The U.S. Supreme Court has decided not to take up a challenge to a Third Circuit decision, thus declining to compel arbitration in a federal benefits lawsuit filed by a participant in an envelope manufacturer’s employee stock ownership plan (ESOP). The decision maintains the Third Circuit’s ruling, allowing the case to proceed in court.
Challenge Rejected
In an order list released on Monday, the justices dismissed the petition for certiorari submitted by two executives from the envelope company, BSC Ventures Holdings Inc., and BSC’s ESOP trustee, Wilmington Trust NA, back in August. The executives, Brian C. Sass and E. Stockton Croft IV, along with Wilmington Trust, aimed to reverse the Third Circuit’s ruling from June, which upheld a Delaware district court’s judgment from September 2021 in the Employee Retirement Income Security Act (ERISA) lawsuit.
Central Issue
At the heart of this legal dispute is whether the arbitration provision in the ESOP plan documents impermissibly waived statutory remedies under ERISA, specifically the right of a participant to bring claims on behalf of the plan and other participants through a proposed class or representative action. The Third Circuit found that when an arbitration agreement serves as a prospective waiver of statutory remedies, it cannot be enforced, as this would contradict the Federal Arbitration Act. The Third Circuit panel emphasized that “the class action waiver and the statute cannot be reconciled.”
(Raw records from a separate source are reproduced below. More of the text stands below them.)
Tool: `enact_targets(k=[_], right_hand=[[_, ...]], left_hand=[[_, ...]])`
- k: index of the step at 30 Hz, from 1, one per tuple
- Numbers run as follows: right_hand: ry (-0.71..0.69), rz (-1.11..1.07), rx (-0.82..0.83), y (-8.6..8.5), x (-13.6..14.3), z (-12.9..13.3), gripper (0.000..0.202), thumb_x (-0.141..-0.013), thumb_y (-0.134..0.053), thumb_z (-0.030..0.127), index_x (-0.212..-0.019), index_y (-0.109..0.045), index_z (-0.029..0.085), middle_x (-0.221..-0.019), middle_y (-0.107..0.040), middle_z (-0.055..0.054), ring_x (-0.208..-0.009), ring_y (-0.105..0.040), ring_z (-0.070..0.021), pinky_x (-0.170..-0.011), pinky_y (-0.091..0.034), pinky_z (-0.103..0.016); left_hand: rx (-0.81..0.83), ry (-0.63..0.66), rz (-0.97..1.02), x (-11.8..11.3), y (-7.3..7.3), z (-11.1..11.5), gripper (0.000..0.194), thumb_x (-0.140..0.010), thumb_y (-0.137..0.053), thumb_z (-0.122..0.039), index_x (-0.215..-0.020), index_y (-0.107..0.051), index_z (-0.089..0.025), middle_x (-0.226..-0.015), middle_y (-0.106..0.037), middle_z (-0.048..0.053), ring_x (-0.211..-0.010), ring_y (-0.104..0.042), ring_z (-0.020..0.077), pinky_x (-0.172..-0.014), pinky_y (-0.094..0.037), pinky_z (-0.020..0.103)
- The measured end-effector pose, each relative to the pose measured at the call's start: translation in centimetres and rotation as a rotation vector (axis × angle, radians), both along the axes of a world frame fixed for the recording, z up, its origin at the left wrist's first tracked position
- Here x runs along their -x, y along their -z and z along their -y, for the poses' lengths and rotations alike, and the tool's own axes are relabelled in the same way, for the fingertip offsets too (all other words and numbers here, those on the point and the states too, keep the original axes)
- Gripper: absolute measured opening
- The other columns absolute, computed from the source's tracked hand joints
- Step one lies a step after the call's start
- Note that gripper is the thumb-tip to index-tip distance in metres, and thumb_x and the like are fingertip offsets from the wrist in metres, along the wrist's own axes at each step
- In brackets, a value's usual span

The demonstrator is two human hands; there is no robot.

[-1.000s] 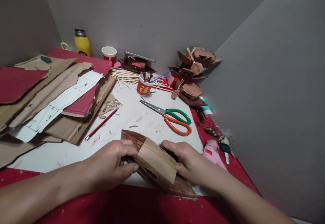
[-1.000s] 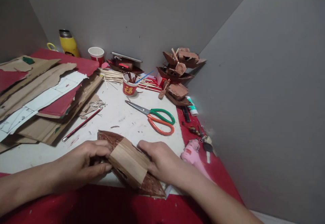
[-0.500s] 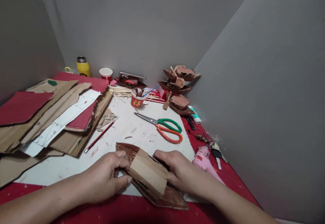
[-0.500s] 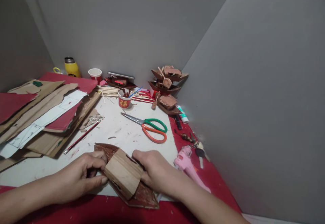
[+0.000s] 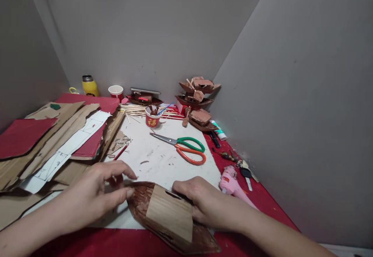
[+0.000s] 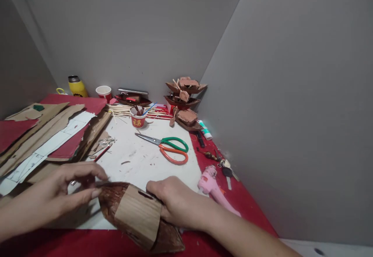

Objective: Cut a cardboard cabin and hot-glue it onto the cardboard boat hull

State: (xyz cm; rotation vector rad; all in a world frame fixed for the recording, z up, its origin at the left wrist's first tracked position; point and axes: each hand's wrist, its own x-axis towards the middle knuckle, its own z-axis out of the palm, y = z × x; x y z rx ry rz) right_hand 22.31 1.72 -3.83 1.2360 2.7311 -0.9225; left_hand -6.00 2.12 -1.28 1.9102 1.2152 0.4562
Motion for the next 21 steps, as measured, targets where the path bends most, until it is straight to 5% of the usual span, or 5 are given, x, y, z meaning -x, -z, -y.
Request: enact_targets(k=[3, 9, 12, 18, 21], right_hand=[[-0.075, -0.005, -0.032, -0.4, 0.3, 0.0, 0.008, -0.083, -0.053, 0.012, -0.083, -0.057, 0.019, -0.076, -0.066, -0.002, -0.065, -0.058, -0.0132, -0.056, -0.034, -0.021], [-0.176, 0.018, -0.095, -1.3, 0.7, 0.5, 0.004, -0.084, -0.056, 0.015, -0.084, -0.058, 0.018, -0.077, -0.068, -0.002, -0.066, -0.059, -0.0139, -0.058, -0.035, -0.023], [-0.222, 0.085, -0.096, -1.4, 0.7, 0.4, 0.003, -0.084, -0.058, 0.016, -0.084, -0.059, 0.018, -0.077, -0.069, -0.002, -0.064, -0.06, -0.0151, -0.056, -0.033, -0.025], [-0.186, 0.025, -0.056, -0.2, -0.2, -0.8, 0.002, -0.084, -0.059, 0.02, -0.086, -0.059, 0.02, -0.077, -0.07, -0.001, -0.066, -0.061, -0.0155, -0.057, -0.036, -0.024], [-0.189, -0.03, -0.078, 0.4, -0.6, -0.9, 0.004, -0.084, -0.059, 0.022, -0.087, -0.059, 0.021, -0.076, -0.069, 0.0, -0.063, -0.059, -0.0141, -0.057, -0.036, -0.022]], left_hand=[[0.056, 0.109, -0.059, -0.9, 0.0, -0.7, 0.038, -0.075, -0.067, -0.025, -0.113, -0.066, -0.023, -0.112, -0.068, 0.005, -0.1, -0.061, 0.0229, -0.087, -0.047, 0.03], [0.326, 0.382, -0.152, -3.6, -0.9, -1.6, 0.035, -0.069, -0.065, -0.016, -0.102, -0.071, -0.026, -0.075, -0.067, -0.003, -0.066, -0.06, 0.0163, -0.054, -0.043, 0.02], [0.495, 0.468, -0.061, -3.8, -0.6, -2.8, 0.041, -0.067, -0.063, -0.011, -0.104, -0.072, -0.025, -0.077, -0.068, -0.003, -0.067, -0.06, 0.0157, -0.054, -0.043, 0.019], [0.925, 0.402, 0.103, -4.2, 1.4, -3.9, 0.044, -0.073, -0.064, -0.024, -0.117, -0.063, -0.024, -0.093, -0.07, 0.001, -0.068, -0.064, 0.016, -0.055, -0.048, 0.021], [0.816, 0.393, -0.002, -5.2, 1.3, -3.5, 0.032, -0.077, -0.062, -0.031, -0.107, -0.067, -0.022, -0.084, -0.07, 0.0, -0.065, -0.063, 0.0156, -0.056, -0.049, 0.021]])
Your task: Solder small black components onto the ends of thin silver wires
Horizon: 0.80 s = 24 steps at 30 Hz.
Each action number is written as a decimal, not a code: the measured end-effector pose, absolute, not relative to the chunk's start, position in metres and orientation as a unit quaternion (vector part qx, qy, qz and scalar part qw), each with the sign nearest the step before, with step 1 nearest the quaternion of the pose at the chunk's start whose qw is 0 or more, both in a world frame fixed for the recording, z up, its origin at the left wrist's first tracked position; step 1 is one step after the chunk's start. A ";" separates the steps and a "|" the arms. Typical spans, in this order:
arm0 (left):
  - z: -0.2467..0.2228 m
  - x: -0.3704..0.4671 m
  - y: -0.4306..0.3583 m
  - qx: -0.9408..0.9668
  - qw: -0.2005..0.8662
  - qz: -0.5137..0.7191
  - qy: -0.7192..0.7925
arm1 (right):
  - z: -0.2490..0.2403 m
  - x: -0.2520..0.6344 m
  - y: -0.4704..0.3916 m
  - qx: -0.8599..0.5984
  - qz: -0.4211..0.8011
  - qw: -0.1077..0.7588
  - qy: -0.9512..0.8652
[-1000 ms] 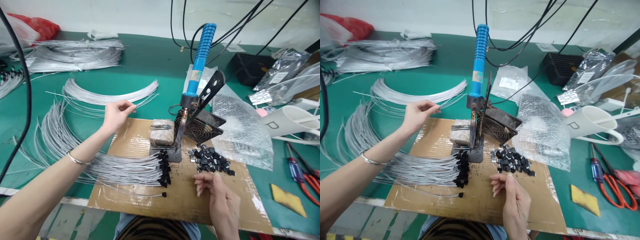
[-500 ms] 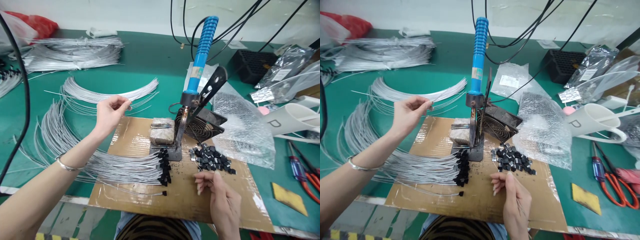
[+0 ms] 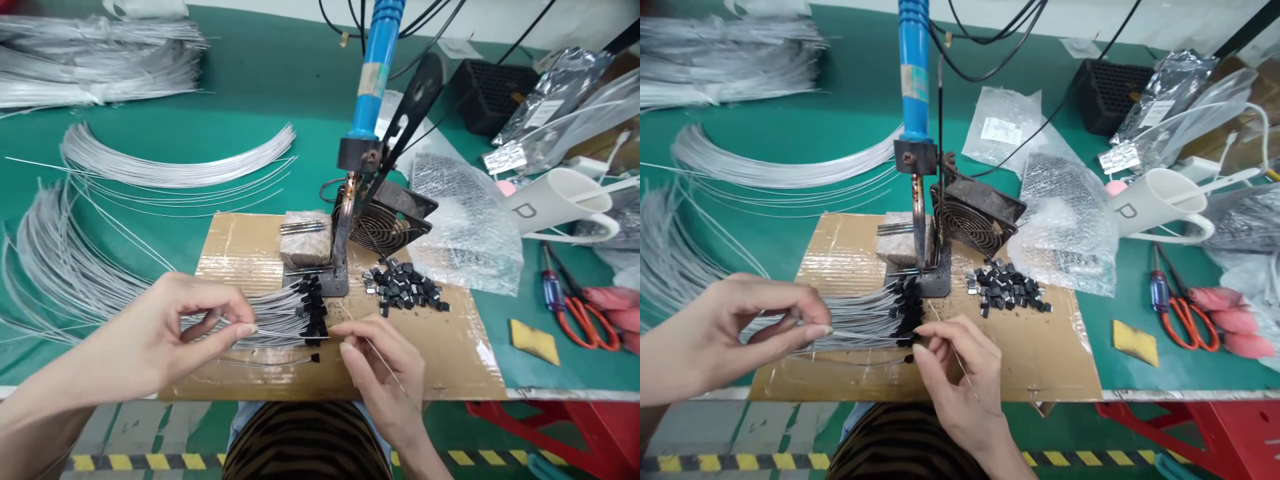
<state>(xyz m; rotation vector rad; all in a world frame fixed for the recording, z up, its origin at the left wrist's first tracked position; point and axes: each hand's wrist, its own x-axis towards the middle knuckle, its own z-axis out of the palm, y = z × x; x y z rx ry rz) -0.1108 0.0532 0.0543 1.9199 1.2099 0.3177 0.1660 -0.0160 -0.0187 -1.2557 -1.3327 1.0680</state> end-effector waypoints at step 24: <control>0.043 -0.074 0.045 0.681 0.530 0.088 0.498 | -0.025 0.163 -0.005 -0.473 0.528 0.487 -0.511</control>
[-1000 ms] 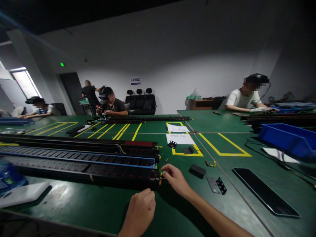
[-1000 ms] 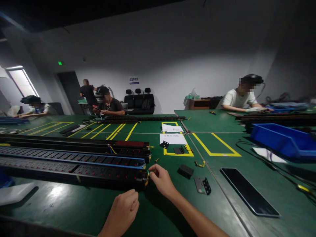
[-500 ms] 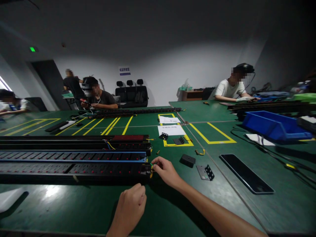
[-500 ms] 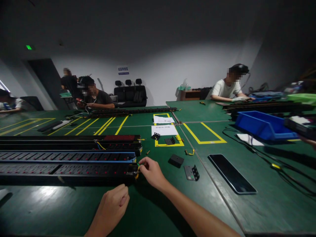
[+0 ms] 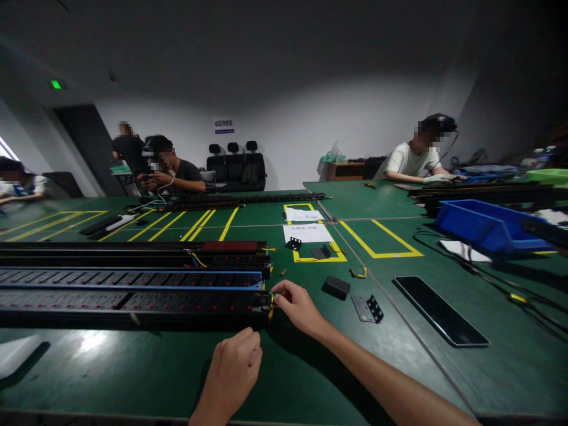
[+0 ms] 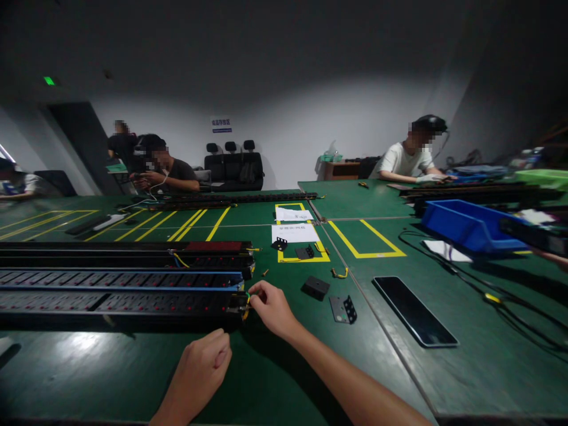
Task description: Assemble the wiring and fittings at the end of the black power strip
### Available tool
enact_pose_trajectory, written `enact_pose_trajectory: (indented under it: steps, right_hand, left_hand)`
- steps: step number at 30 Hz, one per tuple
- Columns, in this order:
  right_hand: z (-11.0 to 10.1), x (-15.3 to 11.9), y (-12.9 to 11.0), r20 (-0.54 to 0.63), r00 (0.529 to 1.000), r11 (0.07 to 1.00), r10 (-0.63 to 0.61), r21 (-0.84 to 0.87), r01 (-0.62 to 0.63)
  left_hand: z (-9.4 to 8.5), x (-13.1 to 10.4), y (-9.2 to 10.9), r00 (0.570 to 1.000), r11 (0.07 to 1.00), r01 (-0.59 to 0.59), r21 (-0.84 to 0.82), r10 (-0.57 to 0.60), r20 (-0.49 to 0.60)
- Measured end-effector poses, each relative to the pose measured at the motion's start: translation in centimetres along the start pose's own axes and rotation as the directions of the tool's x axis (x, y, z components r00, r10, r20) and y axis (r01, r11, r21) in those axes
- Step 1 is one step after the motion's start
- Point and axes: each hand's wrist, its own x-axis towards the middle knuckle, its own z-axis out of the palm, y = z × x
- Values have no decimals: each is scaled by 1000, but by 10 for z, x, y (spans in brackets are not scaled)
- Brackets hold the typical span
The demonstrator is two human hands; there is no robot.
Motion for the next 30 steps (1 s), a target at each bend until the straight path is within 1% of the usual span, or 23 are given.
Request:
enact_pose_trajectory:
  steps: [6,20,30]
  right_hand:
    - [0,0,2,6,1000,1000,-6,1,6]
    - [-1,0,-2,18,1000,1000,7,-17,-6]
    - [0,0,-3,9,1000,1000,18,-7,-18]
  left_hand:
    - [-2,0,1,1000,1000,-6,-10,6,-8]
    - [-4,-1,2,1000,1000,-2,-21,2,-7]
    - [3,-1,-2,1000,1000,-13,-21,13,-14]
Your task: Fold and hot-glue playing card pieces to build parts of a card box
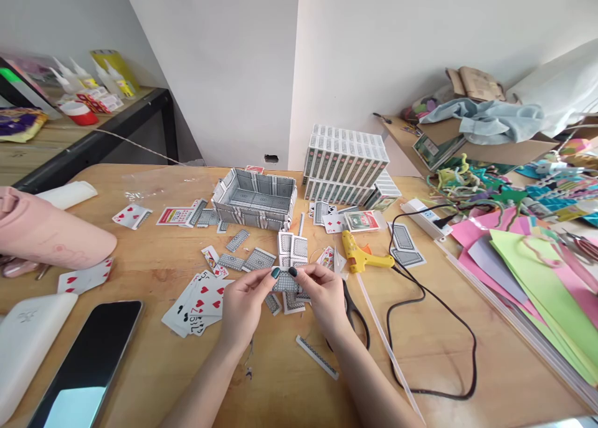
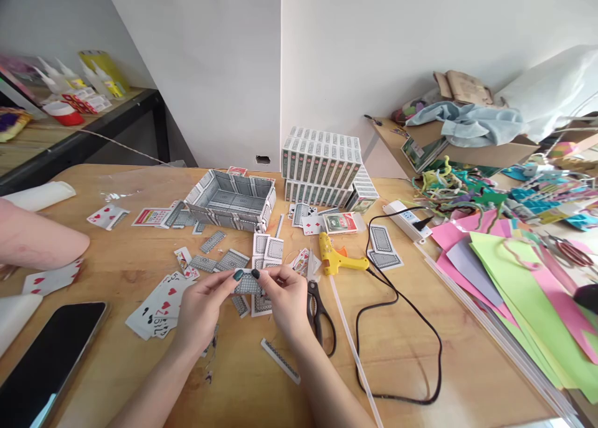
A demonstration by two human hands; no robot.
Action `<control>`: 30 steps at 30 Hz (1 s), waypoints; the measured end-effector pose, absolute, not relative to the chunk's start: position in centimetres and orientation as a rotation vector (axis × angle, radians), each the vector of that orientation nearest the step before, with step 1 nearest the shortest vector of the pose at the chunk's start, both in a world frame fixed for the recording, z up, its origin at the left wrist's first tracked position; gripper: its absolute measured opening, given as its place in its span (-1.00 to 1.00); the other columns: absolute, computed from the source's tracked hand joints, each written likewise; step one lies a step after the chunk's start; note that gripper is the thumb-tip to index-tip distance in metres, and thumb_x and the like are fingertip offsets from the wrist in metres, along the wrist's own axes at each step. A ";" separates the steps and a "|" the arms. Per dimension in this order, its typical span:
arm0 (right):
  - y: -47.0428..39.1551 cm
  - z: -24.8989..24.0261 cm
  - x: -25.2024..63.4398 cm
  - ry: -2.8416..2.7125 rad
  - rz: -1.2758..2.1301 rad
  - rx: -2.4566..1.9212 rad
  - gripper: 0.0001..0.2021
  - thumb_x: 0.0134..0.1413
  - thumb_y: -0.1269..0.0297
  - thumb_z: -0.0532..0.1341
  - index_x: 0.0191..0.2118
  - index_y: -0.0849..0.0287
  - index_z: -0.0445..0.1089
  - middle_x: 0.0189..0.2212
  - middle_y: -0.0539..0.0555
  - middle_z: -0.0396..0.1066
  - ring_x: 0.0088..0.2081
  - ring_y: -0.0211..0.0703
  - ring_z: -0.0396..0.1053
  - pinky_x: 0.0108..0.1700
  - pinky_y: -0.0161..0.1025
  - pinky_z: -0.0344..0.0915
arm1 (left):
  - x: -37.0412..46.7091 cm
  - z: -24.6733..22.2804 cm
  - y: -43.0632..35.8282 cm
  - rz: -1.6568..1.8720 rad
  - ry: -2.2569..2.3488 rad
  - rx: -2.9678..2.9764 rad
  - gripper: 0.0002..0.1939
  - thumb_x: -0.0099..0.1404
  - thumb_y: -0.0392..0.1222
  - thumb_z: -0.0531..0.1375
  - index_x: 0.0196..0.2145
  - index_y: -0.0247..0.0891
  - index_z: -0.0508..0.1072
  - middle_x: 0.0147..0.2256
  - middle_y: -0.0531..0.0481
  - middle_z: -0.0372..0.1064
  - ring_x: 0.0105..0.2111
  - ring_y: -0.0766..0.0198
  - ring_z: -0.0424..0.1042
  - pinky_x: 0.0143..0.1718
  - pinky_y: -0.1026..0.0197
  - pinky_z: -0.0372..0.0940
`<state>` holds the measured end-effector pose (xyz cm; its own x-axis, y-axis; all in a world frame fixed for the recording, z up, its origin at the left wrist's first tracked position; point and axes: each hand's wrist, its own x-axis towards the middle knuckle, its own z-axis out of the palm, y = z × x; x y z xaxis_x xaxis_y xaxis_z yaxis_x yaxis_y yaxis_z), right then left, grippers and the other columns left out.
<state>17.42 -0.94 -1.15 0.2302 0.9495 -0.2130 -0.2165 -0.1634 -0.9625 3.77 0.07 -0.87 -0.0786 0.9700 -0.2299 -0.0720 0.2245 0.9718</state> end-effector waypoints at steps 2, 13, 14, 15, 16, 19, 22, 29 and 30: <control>-0.9 -1.2 17.4 -0.783 1.233 -1.307 -0.80 -0.17 0.17 0.33 -0.50 0.23 0.47 -0.58 0.00 0.39 -0.53 -0.30 0.23 -0.47 -0.34 0.18 | 3.8 -0.8 0.0 1.135 1.330 0.954 -0.75 0.03 -0.07 0.30 -0.36 -0.27 0.56 -0.41 -0.02 0.54 -0.35 0.23 0.48 -0.33 0.33 0.37; -1.0 -1.0 17.4 -0.814 1.212 -1.341 -0.79 -0.15 0.17 0.31 -0.51 0.25 0.47 -0.61 -0.01 0.36 -0.57 -0.33 0.19 -0.51 -0.36 0.15 | 3.9 -0.4 0.0 1.134 1.365 0.977 -0.77 0.03 -0.09 0.29 -0.38 -0.29 0.55 -0.41 -0.04 0.54 -0.34 0.21 0.49 -0.33 0.32 0.37; -1.0 -1.0 17.4 -0.815 1.213 -1.344 -0.79 -0.14 0.17 0.31 -0.50 0.25 0.47 -0.61 -0.01 0.36 -0.57 -0.33 0.19 -0.51 -0.35 0.15 | 3.9 -0.3 0.0 1.131 1.368 0.979 -0.77 0.03 -0.09 0.29 -0.38 -0.29 0.55 -0.41 -0.04 0.54 -0.33 0.21 0.49 -0.32 0.32 0.37; -1.0 -1.0 17.4 -0.817 1.214 -1.347 -0.78 -0.14 0.17 0.31 -0.50 0.25 0.47 -0.61 -0.01 0.36 -0.57 -0.33 0.19 -0.51 -0.35 0.15 | 3.9 -0.2 0.0 1.129 1.369 0.980 -0.77 0.03 -0.09 0.29 -0.38 -0.29 0.55 -0.41 -0.04 0.54 -0.33 0.20 0.49 -0.32 0.31 0.37; -1.0 -1.0 17.4 -0.820 1.212 -1.348 -0.78 -0.14 0.16 0.31 -0.50 0.26 0.47 -0.61 0.00 0.36 -0.57 -0.33 0.19 -0.50 -0.35 0.15 | 3.9 -0.2 0.0 1.129 1.369 0.979 -0.77 0.02 -0.09 0.29 -0.38 -0.29 0.55 -0.41 -0.05 0.54 -0.33 0.19 0.49 -0.32 0.31 0.37; -1.1 -1.0 17.4 -0.827 1.203 -1.354 -0.78 -0.14 0.17 0.31 -0.50 0.26 0.47 -0.61 0.00 0.35 -0.56 -0.33 0.18 -0.50 -0.35 0.15 | 3.9 -0.2 0.0 1.135 1.367 0.985 -0.77 0.03 -0.08 0.29 -0.39 -0.29 0.55 -0.43 -0.04 0.54 -0.33 0.19 0.49 -0.33 0.31 0.37; -1.1 -0.9 17.4 -0.825 1.205 -1.354 -0.78 -0.13 0.17 0.30 -0.50 0.27 0.46 -0.60 0.00 0.36 -0.57 -0.34 0.18 -0.51 -0.36 0.14 | 3.9 -0.3 0.0 1.139 1.368 1.009 -0.77 0.04 -0.08 0.29 -0.39 -0.29 0.55 -0.44 -0.03 0.53 -0.34 0.20 0.49 -0.32 0.30 0.37; -1.0 -0.8 17.5 -0.844 1.270 -1.277 -0.79 -0.13 0.17 0.30 -0.49 0.24 0.41 -0.60 -0.03 0.30 -0.56 -0.35 0.16 -0.51 -0.37 0.11 | 3.8 -0.3 0.0 1.144 1.406 1.078 -0.75 0.05 -0.08 0.27 -0.36 -0.30 0.55 -0.42 -0.06 0.52 -0.35 0.17 0.48 -0.32 0.26 0.37; -0.9 -0.8 17.6 -0.872 1.283 -1.268 -0.79 -0.12 0.17 0.30 -0.48 0.23 0.41 -0.59 -0.03 0.31 -0.55 -0.34 0.16 -0.51 -0.38 0.11 | 3.7 -0.2 0.0 1.132 1.411 1.109 -0.76 0.05 -0.09 0.26 -0.36 -0.29 0.55 -0.42 -0.06 0.52 -0.36 0.17 0.48 -0.34 0.26 0.37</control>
A Win for Plan Participants
This Third Circuit’s decision represents a significant victory for plan participants, particularly Marlow Henry, who initiated the lawsuit in 2019 on behalf of a proposed class of BSC Ventures Holdings ESOP participants. Henry alleged that Wilmington and the executives had mismanaged the ESOP when it made a $50 million stock purchase in 2016, resulting in overvalued company shares, inaccurate financial projections, prohibited transactions, and a breach of fiduciary duty. This, in turn, led to a decrease in the value of ESOP plan participants’ stock.
Two Paths, One Result
While the Third Circuit affirmed the district court’s denial of the motion to dismiss, the two courts took slightly different routes in their reasoning. The district court had based its denial on Henry’s alleged lack of consent to arbitration, whereas the Third Circuit focused on the issue of blocked ERISA statutory remedies.
Remaining Questions
This decision comes at a time when multiple circuits have been addressing the issue of ERISA class waiver and arbitration, and many legal experts believe the matter will ultimately find its way to the Supreme Court.
No Immediate Comments
As of now, there have been no comments from counsel representing Wilmington Trust, the executives, Marlow Henry, or the proposed class.
Legal Representatives
Wilmington Trust is represented by Michael Prame and Sarah Adams of the Groom Law Group. The BSC executives, Brian C. Sass, and E. Stockton Croft IV, are represented by Thomas D. Myrick, Mark A. Nebrig, and Drew P. Newman of Moore & Van Allen PLLC. Marlow Henry and the proposed class are represented by Peter K. Stris of Stris & Maher LLP.